__WHAT THIS TASK INVOLVES__: Below are several records. Retype exactly those lines running from the one with "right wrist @" through the one with "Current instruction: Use", end lines included, and no others.

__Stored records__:
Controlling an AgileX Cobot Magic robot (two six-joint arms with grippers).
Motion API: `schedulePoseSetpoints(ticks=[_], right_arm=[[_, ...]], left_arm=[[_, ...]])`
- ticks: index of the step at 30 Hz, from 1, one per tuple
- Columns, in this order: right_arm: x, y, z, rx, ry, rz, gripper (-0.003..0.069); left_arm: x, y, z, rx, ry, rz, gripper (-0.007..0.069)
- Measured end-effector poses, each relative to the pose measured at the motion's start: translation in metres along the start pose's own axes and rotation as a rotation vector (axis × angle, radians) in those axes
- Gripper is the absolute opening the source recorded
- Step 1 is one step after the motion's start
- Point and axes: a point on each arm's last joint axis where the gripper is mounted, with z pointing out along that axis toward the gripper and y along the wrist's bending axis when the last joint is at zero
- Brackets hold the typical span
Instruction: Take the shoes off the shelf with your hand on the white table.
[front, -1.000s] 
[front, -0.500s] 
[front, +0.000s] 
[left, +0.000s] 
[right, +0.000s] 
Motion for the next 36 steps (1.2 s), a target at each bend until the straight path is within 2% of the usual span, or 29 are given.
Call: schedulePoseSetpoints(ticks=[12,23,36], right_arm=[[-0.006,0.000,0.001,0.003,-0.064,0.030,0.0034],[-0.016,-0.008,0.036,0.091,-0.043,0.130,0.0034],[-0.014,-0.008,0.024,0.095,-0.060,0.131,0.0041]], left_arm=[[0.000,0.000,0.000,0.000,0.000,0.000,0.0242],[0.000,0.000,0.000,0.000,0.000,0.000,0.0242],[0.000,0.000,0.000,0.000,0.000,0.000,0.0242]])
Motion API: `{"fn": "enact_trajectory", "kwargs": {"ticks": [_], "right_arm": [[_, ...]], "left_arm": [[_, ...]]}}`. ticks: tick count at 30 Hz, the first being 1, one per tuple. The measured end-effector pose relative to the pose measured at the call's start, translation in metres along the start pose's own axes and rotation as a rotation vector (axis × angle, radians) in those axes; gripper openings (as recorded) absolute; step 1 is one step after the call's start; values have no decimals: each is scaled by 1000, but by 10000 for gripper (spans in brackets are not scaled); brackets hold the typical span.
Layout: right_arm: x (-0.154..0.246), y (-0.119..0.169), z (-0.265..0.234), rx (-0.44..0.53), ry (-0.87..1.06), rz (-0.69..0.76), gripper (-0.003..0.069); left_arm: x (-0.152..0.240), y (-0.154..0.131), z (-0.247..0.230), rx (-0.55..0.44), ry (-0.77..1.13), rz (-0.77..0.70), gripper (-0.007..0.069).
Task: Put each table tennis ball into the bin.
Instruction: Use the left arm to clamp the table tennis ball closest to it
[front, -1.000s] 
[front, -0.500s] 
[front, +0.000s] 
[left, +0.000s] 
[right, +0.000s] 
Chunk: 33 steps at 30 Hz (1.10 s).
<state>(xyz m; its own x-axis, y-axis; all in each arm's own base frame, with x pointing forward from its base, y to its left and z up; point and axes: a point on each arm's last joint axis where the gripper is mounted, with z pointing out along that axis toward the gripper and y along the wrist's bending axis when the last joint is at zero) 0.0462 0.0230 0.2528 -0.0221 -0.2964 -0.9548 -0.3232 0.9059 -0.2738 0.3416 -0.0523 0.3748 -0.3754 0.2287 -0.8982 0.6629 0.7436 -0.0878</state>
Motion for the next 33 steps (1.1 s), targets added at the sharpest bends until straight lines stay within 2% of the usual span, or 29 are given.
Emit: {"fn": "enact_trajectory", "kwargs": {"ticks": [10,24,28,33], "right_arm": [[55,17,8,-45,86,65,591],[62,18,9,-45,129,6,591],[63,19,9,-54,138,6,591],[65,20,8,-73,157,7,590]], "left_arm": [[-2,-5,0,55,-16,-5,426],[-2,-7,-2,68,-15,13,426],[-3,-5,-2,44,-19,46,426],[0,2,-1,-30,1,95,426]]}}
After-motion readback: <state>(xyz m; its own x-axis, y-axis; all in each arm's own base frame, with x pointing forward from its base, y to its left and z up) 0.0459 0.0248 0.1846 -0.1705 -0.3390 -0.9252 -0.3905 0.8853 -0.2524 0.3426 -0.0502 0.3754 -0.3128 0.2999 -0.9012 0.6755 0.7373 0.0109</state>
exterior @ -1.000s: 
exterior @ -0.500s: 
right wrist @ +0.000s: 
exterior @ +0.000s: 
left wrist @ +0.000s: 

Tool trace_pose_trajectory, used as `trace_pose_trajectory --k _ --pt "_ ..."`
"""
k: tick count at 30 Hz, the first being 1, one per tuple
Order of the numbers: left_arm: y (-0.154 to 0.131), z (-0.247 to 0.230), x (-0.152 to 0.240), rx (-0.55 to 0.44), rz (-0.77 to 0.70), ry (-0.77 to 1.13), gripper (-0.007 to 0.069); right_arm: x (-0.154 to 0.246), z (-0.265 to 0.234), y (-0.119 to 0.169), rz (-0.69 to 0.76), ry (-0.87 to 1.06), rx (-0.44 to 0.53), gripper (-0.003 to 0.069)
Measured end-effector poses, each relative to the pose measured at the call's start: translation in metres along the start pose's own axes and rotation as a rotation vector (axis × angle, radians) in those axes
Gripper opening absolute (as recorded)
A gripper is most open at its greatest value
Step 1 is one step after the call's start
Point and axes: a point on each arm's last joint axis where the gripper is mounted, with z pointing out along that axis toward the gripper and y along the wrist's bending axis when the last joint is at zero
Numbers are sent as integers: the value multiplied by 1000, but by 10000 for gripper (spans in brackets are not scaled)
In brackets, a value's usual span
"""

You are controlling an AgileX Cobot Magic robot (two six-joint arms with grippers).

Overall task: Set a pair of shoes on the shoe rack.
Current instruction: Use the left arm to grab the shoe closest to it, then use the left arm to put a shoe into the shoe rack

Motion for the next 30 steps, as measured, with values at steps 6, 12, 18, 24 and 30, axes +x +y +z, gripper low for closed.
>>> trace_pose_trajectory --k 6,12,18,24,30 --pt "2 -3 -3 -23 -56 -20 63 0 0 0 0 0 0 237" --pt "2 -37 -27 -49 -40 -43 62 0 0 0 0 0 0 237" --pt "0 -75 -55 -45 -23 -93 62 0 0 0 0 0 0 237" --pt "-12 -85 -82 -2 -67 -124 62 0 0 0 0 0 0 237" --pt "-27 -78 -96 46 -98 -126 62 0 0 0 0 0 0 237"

__EXERCISE RESPONSE__:
right wrist @ +0.000s: 
exterior @ +0.000s: 
left wrist @ +0.000s: 

Tool trace_pose_trajectory, used as `trace_pose_trajectory --k _ --pt "_ ..."`
"""
k: tick count at 30 Hz, the first being 1, one per tuple
Order of the numbers: left_arm: y (-0.154 to 0.131), z (-0.247 to 0.230), x (-0.152 to 0.240), rx (-0.55 to 0.44), rz (-0.77 to 0.70), ry (-0.77 to 1.13), gripper (-0.007 to 0.069); right_arm: x (-0.154 to 0.246), z (-0.265 to 0.234), y (-0.119 to 0.169), rz (-0.69 to 0.76), ry (-0.87 to 1.06), rx (-0.44 to 0.53), gripper (-0.003 to 0.069)
Measured end-effector poses, each relative to the pose measured at the call's start: translation in metres along the start pose's own axes and rotation as a rotation vector (axis × angle, radians) in those axes
Gripper opening absolute (as recorded)
A gripper is most open at its greatest value
Step 1 is one step after the call's start
Point and axes: a point on each arm's last joint axis where the gripper is mounted, with z pointing out along that axis toward the gripper and y along the wrist's bending axis when the last joint is at zero
Numbers are sent as integers: the value multiplied by 1000, but by 10000 for gripper (spans in brackets are not scaled)
In brackets, a value's usual span
"""

You are controlling an AgileX Cobot Magic robot (two six-joint arms with grippers).

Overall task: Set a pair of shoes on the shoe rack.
Current instruction: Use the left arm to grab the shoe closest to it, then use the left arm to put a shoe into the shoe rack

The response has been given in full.